Kim Hyung-joong's Commentary? Again, on "Hospitality" _273
Lee Ki-ho's Words _295

Into the book
“Fuck, you don’t know anything… Why am I selling books… How long have I been looking at your writing… Where and how does our Mijin live… You don’t know anything… You just act like that without knowing anything… But fuck, what did I do so wrong… How many times have I said I’m sorry… You really wanted to hear those words… You really wanted to hear those words…” --- From “Where is Choi Mijin?”

Sometimes I think.
About a life where you feel insult first, afraid of being insulted, and then return the insult.
I find that a bit sad and embarrassing.
---From "Where is Choi Mi-jin?"

So, you're saying that you're similar to me?
Isn't it true that what's sad is sad and what's scary is scary?
Huh? Am I wrong? ---From "Na Jeong-man's Slightly Bent Boom"

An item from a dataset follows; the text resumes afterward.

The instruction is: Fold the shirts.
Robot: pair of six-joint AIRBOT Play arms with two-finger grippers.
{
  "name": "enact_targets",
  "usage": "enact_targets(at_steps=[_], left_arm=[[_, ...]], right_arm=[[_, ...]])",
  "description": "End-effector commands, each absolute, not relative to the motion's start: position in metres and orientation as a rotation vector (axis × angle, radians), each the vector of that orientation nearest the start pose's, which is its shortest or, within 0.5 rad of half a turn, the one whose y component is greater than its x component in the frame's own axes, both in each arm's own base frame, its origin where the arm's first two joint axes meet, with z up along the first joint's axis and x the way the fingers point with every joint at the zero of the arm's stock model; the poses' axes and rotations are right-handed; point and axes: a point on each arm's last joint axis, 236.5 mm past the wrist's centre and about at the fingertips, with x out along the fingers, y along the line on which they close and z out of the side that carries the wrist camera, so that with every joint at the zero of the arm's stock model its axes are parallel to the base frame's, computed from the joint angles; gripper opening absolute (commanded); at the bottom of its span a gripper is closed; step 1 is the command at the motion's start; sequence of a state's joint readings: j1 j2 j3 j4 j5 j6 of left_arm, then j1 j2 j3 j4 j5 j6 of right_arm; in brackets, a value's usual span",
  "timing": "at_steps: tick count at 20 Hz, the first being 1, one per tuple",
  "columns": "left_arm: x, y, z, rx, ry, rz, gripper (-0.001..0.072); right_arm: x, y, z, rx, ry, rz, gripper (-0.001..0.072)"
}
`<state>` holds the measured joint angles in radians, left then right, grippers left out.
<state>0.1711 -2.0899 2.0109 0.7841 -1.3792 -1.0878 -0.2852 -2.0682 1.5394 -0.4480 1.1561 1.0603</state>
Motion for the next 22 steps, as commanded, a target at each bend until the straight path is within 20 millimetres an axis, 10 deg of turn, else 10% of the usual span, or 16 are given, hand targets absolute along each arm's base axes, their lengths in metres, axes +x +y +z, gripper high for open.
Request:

The image that came to my mind when I saw the man was 'a lump of dust'.
A round, swollen 'ball of dust' with hair in the corner of the room from not cleaning for a long time.
A 'dust ball' that looks like it could be pulled out by a thread.
I found that a bit odd.
Why do people not appear human, but like panels on a windowpane, like snowflakes fluttering helplessly? What is it about that man that makes me think of such things? --- From "Kwon Soon-chan and the Good People"

I increasingly suspect that we each have many different lines, and that trying to see them as just one line is not trying to see the person themselves, but rather trying to see ourselves looking at the person.
---From "To Park Chang-soo, Who Will Come to Hate Me"

Why do some people become murderers and others become normal?
Why do some people feel shame, while others feel shame?
I still don't know it.
---From "To Park Chang-soo, Who Will Come to Hate Me"

It was true that I didn't really know what it meant to welcome one person as another, or what trials awaited us.
That's not something you can figure out on your own, no matter how many children you raise.
There is no such thing as a predictable child in this world... --- From "Han Jeong-hee and I"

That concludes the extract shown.